Gabrielle hated the tactic this woman was using. Telling someone it was a child made it harder for anyone to say no. But she also couldn't be sure if it really was for a child or just this woman's way of manipulating her heart and conscience.
“Would you please take me off your list? I asked the last person who called me about donating blood years ago to take me off the list. I don't know how I managed to get back on it. And quite frankly, I don't know how anyone got this phone number since I didn't have this number when I originally gave blood.”
“Ms. Mercedes, I apologize if I've upset you. It was not my intention to do that. All we try to do here is to help others. For me, this is not just a job, it's my mission. Will you at least think about this and get back to me? I can give you my number and you can call me back to let me know. Do you have a pen and paper handy?” The woman waited.
Gabrielle really didn't want to pretend she was interested in considering this or in calling her back. Still, she got pen and paper and took down the phone number. “If I change my mind, I'll call you. But I'm going to be honest with you, Mrs. Watts, because I don't want you sitting around thinking you've found someone when you clearly haven't. I'm most likely not going to call you back.
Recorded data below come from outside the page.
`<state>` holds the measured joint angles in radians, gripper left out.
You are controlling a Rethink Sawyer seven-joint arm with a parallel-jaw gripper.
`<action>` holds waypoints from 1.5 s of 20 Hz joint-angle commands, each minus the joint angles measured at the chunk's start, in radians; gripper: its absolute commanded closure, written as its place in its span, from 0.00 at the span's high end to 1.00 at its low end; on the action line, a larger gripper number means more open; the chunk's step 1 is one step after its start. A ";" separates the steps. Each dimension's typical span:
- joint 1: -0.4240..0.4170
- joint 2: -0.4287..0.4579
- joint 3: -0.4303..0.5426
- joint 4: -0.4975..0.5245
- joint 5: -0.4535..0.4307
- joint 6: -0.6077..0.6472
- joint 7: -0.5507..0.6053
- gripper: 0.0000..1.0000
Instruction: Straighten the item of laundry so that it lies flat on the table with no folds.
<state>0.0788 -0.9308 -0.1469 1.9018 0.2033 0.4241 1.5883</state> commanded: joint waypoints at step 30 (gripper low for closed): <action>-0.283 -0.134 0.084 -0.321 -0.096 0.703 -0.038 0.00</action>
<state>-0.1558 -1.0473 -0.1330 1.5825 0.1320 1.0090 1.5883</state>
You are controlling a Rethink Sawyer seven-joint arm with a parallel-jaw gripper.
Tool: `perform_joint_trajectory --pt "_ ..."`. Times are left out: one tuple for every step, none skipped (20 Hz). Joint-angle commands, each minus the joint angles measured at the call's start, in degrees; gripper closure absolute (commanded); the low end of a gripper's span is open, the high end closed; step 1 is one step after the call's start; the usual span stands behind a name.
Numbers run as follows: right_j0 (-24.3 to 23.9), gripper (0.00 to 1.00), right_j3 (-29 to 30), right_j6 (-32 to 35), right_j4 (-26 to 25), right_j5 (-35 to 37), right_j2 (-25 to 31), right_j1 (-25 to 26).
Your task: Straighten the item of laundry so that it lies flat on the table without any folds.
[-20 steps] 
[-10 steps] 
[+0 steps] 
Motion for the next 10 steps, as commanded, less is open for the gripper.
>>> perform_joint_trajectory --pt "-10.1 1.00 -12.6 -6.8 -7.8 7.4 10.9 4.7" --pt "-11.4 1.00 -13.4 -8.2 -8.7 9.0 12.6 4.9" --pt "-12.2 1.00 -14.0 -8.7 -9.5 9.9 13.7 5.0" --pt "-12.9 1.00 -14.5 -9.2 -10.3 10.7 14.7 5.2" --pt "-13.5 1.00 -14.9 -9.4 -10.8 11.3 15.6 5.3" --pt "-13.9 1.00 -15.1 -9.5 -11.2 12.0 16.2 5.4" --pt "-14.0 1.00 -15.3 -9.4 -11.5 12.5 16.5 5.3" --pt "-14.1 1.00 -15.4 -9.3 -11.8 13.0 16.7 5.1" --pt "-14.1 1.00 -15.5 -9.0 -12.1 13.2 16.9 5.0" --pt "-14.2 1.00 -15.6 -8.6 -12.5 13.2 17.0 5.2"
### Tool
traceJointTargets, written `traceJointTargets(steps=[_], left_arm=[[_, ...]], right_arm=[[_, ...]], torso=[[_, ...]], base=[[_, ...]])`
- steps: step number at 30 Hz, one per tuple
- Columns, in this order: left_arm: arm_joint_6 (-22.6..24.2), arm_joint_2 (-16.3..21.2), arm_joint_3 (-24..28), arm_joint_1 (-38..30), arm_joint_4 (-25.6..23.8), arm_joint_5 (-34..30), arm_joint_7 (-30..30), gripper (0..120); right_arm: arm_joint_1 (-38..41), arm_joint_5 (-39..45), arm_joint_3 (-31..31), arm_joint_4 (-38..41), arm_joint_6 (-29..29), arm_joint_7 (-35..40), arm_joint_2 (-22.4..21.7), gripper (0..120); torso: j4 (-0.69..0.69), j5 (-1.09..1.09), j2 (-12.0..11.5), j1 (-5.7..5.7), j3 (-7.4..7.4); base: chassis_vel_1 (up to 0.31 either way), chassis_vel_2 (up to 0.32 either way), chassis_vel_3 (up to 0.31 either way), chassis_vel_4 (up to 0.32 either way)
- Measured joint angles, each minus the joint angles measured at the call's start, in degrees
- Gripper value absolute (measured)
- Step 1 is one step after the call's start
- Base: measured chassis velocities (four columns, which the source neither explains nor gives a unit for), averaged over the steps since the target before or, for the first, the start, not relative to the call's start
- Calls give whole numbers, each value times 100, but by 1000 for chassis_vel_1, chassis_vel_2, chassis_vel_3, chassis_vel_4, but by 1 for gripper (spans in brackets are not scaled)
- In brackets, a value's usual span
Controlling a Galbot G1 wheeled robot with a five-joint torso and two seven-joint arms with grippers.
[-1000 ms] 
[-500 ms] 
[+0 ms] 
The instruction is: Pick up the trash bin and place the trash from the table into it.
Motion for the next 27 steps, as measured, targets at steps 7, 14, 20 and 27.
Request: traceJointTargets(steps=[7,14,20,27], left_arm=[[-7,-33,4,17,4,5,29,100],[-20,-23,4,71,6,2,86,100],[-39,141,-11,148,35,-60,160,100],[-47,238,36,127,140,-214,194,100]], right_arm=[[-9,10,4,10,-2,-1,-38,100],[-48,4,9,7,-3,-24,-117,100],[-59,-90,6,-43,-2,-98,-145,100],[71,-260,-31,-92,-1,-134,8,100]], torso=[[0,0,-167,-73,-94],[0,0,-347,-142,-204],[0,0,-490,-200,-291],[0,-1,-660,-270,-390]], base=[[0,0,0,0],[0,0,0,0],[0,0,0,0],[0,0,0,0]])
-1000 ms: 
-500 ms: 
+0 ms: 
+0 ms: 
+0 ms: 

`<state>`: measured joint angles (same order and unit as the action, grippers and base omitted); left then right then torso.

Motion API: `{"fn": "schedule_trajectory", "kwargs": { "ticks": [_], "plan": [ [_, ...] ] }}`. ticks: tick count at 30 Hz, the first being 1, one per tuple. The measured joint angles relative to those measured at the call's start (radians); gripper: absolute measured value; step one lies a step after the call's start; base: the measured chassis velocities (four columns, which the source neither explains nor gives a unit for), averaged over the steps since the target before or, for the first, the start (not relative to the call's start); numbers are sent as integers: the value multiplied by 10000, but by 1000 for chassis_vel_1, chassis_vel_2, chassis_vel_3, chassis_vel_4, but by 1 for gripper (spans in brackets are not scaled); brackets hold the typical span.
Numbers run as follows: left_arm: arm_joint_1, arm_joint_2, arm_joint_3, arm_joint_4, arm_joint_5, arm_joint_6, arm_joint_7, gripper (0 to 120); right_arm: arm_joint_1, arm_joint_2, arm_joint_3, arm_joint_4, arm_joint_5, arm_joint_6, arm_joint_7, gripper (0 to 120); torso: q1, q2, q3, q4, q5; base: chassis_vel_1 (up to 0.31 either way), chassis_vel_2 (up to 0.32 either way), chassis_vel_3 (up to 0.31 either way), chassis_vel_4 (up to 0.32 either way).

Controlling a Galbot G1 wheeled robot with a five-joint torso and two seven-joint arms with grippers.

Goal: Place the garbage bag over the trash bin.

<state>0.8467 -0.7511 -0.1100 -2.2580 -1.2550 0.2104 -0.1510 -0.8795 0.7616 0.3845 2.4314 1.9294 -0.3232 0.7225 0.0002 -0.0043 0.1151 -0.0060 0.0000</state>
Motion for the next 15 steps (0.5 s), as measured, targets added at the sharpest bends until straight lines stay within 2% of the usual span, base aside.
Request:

I'm pretty certain this is not something I'm interested in doing.”
“I do pray you reconsider. It's a little girl, and she's only eight. I'm going to do all I can to help her. All I ask is that you think about it. Just think about it, that's all I ask right now.”
Gabrielle swallowed hard as she placed the phone back into its base.
An eight-year-old little girl.
She couldn't help but think about the child she'd given up some eight years ago.
Zachary went over and held her as he began to rock her. And it was only then that she realized the loud sobbing and wailing sounds she was hearing were actually coming from her.